This early success did not last, however, and as the stars aged, the team's performance suffered. Verdy's 1st-place finish in the 2nd stage of the 1995 season would be its last stage victory and the 1996 Emperor's Cup would be its last major title of the decade. A downturn in the national economy and the cooling of the J.League fad meant all teams had to cut expenses. This meant Verdy could no longer buy expensive replacements for its aging stars.

The 1996 J.League season saw Verdy Kawasaki finish in 7th place overall, the lowest standing in the league's existence at that point, and would fall further in the 1997 season, finishing 16th and 12th, in the 1st stage and 2nd stage, respectively, and 15th overall out of 17 teams. Although Verdy looked to return to prominence in 1999, finishing 2nd in the 1st Stage, the resurgence was short-lived as it fell to 10th in the 2nd stage.

Meanwhile, the team's efforts to become "Japan's Team" alienated local fans in Kawasaki. The expensive salaries and struggling attendance caused the club's debts to mount. Struggling to compete with the newly professionalized crosstown rival Kawasaki Frontale and the nearby Yokohama Marinos and Yokohama Flügels, Verdy made the decision to leave Kawasaki.

=== Return to Tokyo (2001–2005) ===

In 2001, the club returned from Kawasaki to Chōfu, Tokyo and was renamed as Tokyo Verdy 1969 to reflect the new hometown and the club's origins as Yomiuri. Although Verdy made the move to increase its fan base and distance itself from its rivals, by this time Tokyo was already home to a J1 club in FC Tokyo. Despite a sharp increase in crowd numbers for Verdy, this was still well below those of FC Tokyo. Their new local rivals had been promoted to J1 in 2000 and had already captured a vast number of the supporters Verdy had been hoping to attract.

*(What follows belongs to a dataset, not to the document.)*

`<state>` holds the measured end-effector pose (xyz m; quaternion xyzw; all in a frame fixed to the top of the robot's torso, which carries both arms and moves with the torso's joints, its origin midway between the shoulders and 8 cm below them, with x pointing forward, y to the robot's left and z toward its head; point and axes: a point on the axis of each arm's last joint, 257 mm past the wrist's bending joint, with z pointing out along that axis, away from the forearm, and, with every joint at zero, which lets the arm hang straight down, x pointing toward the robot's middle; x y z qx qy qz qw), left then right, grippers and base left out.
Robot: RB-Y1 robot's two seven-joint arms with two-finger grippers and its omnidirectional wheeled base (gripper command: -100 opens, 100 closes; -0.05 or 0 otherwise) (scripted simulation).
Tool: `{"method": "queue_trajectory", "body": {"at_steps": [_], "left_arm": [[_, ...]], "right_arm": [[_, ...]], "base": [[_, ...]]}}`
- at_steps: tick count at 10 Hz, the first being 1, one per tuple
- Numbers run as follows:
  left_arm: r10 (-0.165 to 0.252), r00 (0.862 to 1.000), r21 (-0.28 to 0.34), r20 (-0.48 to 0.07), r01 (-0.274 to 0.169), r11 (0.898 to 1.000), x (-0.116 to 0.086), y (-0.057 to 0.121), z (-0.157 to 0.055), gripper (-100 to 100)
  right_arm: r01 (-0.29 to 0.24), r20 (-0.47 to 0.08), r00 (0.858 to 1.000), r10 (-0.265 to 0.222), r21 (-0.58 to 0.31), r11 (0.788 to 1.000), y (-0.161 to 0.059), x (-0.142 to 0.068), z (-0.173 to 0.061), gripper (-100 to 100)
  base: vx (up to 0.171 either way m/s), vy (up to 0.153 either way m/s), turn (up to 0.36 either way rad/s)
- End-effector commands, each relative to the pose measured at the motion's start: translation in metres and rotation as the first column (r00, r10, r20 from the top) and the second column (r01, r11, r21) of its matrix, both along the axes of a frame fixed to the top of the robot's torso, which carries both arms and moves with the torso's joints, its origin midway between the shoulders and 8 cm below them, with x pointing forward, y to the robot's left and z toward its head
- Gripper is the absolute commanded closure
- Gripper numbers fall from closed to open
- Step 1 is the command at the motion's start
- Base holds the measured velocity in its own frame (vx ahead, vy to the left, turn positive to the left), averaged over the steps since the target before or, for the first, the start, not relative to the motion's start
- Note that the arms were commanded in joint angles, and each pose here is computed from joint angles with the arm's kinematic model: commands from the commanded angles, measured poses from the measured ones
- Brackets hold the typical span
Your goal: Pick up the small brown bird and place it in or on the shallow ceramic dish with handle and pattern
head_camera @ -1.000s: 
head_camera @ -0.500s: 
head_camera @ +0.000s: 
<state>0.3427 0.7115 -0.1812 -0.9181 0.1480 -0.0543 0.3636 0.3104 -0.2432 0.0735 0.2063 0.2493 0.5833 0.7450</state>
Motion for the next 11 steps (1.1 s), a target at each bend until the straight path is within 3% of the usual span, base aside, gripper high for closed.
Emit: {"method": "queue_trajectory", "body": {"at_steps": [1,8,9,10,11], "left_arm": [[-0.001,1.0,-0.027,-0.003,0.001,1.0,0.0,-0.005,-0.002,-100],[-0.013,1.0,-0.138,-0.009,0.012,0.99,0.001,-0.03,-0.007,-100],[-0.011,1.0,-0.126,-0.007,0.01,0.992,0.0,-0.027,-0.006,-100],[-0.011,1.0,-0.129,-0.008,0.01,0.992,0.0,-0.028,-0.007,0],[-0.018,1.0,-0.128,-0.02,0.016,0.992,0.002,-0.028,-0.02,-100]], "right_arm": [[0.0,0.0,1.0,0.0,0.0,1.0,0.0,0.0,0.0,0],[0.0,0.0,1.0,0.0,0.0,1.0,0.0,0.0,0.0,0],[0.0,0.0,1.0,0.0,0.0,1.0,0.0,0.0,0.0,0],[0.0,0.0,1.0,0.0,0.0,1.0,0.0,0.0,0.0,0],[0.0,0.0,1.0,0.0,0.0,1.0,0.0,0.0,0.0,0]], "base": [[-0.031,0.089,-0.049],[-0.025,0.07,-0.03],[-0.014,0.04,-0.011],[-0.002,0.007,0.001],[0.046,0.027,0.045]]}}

In its first year in Tokyo, Tokyo Verdy 1969 found itself trailing FC Tokyo in the standings as well, and finished last in the division at 16th in the first stage of the 2001 season. Only the play of midseason acquisition Edmundo and a win in the final match of the second stage saved the club from relegation to J2. Tokyo Verdy was back at the bottom of the table in the first stage of the 2002 season, but again finished the season strong, placing 4th in the second stage.

Two mid-table finishes followed in 2003 and 2004, before Tokyo Verdy, under Osvaldo Ardiles, won the Emperor's Cup on 1 January 2005, its first major title in 9 years and the first in Tokyo. Winning the cup earned Verdy a spot in the 2006 AFC Champions League.

However, the 2005 season saw Tokyo Verdy 1969 fall to its worst finish of its history, finishing 17th out of 18. This was the first season after the scrapping of the two-stage season format, and Tokyo Verdy were relegated to J2, after 28 years of top flight football. The season was marked by three huge losses in July: 1–7 to Gamba Osaka on 2 July, 0–7 to Urawa Red Diamonds on 6 July and a 6–0 loss to Júbilo Iwata on 17 July. Tokyo Verdy then sacked Ardiles two days later. At the time of his sacking, Ardiles' team had conceded 23 goals in their last 5 matches and had a 9 match winless streak. However, the struggling Verdy upset European giant Real Madrid (who were in Asia on a preseason tour), 3–0 on 25 July.

=== Brief promotion (2007–2008) ===

For the 2006 season, the club appointed former Verdy Kawasaki legend, Ruy Ramos, as manager on 22 December 2005. Tokyo Verdy 1969 found itself in the odd position of competing in the AFC Champions League while playing in the second tier of the national league system. After Tokyo Verdy 1969 was relegated, the club released many of the veteran players, leaving a core of young players, most notably Takayuki Morimoto, who became the youngest player to score in the J.League at age 15 in 2004.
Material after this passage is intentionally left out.